Wilton New Town supporters want development to start

In support: Clinton Weaving and local Wilton residents want to see planning on Wilton New Town progress so Wilton can grow. Picture: Simon Bennett
In support: Clinton Weaving and local Wilton residents want to see planning on Wilton New Town progress so Wilton can grow. Picture: Simon Bennett

Several Wilton residents want Wollondilly Council to stop playing politics and get on with the planning of Wilton New Town.

Wilton resident Clinton Weaving is supportive of the development and wants to see Wilton grow.

Wilton New Town will be equivalent to a town the size of Port Macquarie and will house 50,000 people.

The NSW Department of Planning and Environment recently announced the rezoning of the Wilton South East Precinct. This is the first stage of the Wilton New Town planning proposal.

The council withdrew it in-principal support until it has been given details on the delivery of infrastructure including health care, public transport, school and employment.

“The majority of the people that I have talked to are happy for this development to happen and are sick of politics and the miss leading information,” Mr Weaving said. “We want it to hurry up and get started.

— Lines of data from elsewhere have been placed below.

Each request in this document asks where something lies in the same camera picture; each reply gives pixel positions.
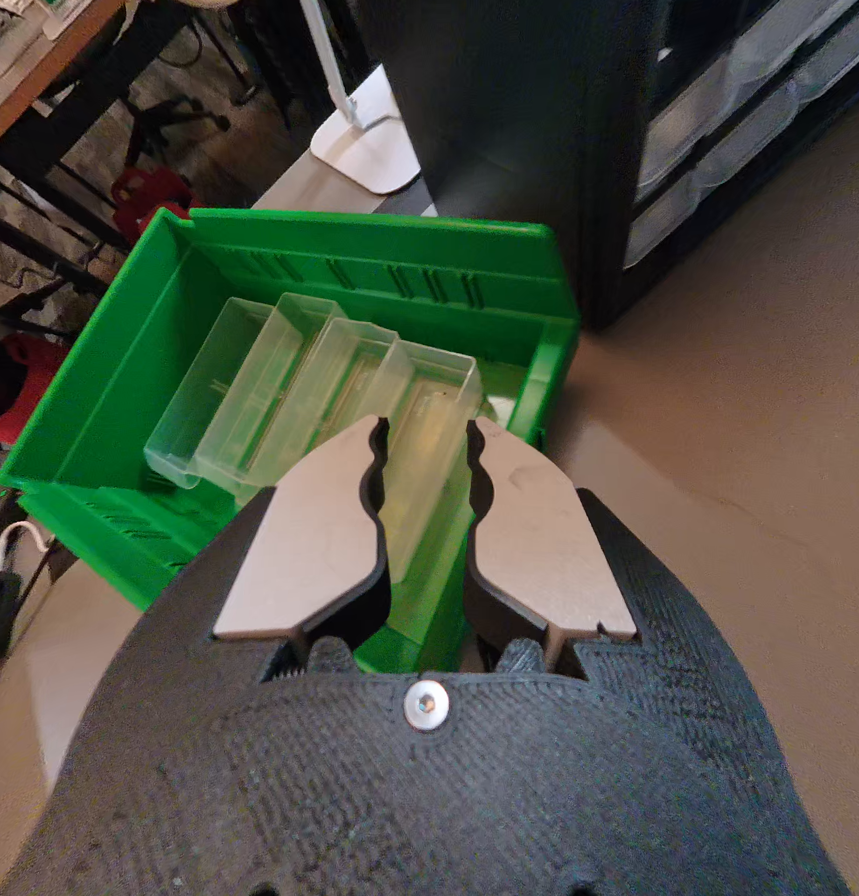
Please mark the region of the set of clear cabinet drawers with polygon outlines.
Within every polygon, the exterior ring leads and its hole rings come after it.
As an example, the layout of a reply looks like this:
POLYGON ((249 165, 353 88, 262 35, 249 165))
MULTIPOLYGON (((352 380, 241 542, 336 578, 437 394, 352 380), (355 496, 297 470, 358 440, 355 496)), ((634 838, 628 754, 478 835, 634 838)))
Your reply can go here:
POLYGON ((670 2, 623 269, 859 64, 859 1, 670 2))

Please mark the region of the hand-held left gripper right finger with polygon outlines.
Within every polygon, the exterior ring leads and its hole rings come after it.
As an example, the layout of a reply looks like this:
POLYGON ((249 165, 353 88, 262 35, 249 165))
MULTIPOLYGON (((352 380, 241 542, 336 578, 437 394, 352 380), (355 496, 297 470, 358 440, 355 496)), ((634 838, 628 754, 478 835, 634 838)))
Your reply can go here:
POLYGON ((574 641, 622 643, 638 624, 572 481, 490 419, 469 420, 469 527, 462 604, 480 641, 516 640, 557 666, 574 641))

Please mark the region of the red stool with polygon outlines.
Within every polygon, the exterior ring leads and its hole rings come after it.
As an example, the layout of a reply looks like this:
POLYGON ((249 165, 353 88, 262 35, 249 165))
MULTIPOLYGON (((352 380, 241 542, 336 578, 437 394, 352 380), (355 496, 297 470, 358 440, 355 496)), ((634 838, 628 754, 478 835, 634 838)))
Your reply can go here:
POLYGON ((23 332, 0 338, 0 443, 16 443, 68 353, 23 332))
POLYGON ((111 185, 110 195, 115 205, 113 221, 130 244, 141 237, 159 209, 189 218, 189 209, 201 206, 189 184, 164 166, 126 168, 111 185))

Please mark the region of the wood-edged side table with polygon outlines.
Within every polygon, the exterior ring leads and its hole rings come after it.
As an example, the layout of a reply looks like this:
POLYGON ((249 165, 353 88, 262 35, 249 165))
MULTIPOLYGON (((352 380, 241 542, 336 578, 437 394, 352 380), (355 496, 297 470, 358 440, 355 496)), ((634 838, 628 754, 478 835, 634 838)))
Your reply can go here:
POLYGON ((0 166, 100 242, 122 251, 130 246, 121 233, 60 192, 48 182, 48 174, 187 26, 192 8, 180 2, 141 2, 114 50, 56 111, 43 117, 33 103, 125 9, 125 2, 85 2, 54 39, 36 38, 0 82, 0 166))

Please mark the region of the instruction sheet on stand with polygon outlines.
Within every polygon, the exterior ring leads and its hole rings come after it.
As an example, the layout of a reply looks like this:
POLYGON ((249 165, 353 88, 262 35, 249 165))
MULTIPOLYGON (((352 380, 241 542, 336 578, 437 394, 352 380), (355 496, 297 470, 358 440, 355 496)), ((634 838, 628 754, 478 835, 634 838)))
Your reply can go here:
POLYGON ((312 136, 310 153, 373 195, 401 191, 418 177, 420 165, 384 67, 378 64, 346 93, 319 2, 300 6, 335 108, 312 136))

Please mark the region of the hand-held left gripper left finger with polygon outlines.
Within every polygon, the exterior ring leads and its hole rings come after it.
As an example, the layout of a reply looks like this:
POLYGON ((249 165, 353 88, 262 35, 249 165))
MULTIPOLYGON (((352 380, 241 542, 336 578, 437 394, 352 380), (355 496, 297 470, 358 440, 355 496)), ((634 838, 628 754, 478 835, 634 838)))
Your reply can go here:
POLYGON ((212 628, 222 642, 323 637, 357 649, 391 610, 384 525, 389 421, 367 415, 277 482, 212 628))

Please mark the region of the pale desk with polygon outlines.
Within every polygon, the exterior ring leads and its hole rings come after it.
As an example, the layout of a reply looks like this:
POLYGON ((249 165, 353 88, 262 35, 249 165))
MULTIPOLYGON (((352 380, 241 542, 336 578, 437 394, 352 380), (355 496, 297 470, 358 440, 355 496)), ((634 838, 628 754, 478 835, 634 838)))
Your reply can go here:
POLYGON ((547 445, 730 642, 859 894, 859 102, 581 337, 547 445))

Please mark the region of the black drawer cabinet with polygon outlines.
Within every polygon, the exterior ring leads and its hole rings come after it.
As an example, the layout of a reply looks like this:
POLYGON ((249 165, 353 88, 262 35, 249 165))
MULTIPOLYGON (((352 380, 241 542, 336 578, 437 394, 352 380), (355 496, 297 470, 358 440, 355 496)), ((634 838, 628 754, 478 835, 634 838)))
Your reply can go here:
POLYGON ((670 2, 357 2, 443 217, 546 225, 602 330, 859 100, 859 64, 623 269, 670 2))

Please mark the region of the green plastic bin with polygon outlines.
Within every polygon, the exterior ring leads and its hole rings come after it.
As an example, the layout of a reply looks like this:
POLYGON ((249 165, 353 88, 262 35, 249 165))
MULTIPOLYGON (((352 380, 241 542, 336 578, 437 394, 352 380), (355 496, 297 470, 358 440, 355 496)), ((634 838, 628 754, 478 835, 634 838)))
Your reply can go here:
MULTIPOLYGON (((201 478, 173 486, 144 443, 224 304, 285 293, 475 357, 491 416, 536 446, 578 341, 551 230, 539 225, 292 210, 163 210, 144 231, 0 468, 0 483, 146 610, 241 511, 201 478)), ((454 670, 464 627, 467 438, 383 628, 370 672, 454 670)))

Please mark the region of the black office chair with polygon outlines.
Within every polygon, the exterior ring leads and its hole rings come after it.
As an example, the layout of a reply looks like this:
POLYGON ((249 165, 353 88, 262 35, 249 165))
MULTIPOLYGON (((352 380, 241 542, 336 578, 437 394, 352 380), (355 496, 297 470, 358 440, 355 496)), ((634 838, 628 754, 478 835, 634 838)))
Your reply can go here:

The business owner and Wilton Public Schools Parents and Citizens president said he wanted to see progress on the development because there was an urgent need for a public high school, sporting grounds, hotels, motels and restaurants and an industrial area so business could start up and employ local people.

“Trains won’t come till the population grows, so this needs to stop being [the council’s] priority topic for the commencement of the development,” the vice president of Wollondilly Redbacks Junior AFL Club said.

“I recently helped start the Wilton Chamber of Commerce and we couldn’t even find a spot in Wilton to hold a meeting as every thing was closed on a Monday night.

“The Spar has already gone broke because the population is too low and other businesses are struggling due to the delay in this development.

“You can’t even start a business because there is no industrial area in Wilton.”

Mr Weaving said he disagreed with the council’s stance on the development and believes the council is “covering its backside” in case the development does not become a “great town”.

“I believe by not supporting this development, [the council’s decision] will set back the future of Wilton by five years and it will be detrimental to our community.”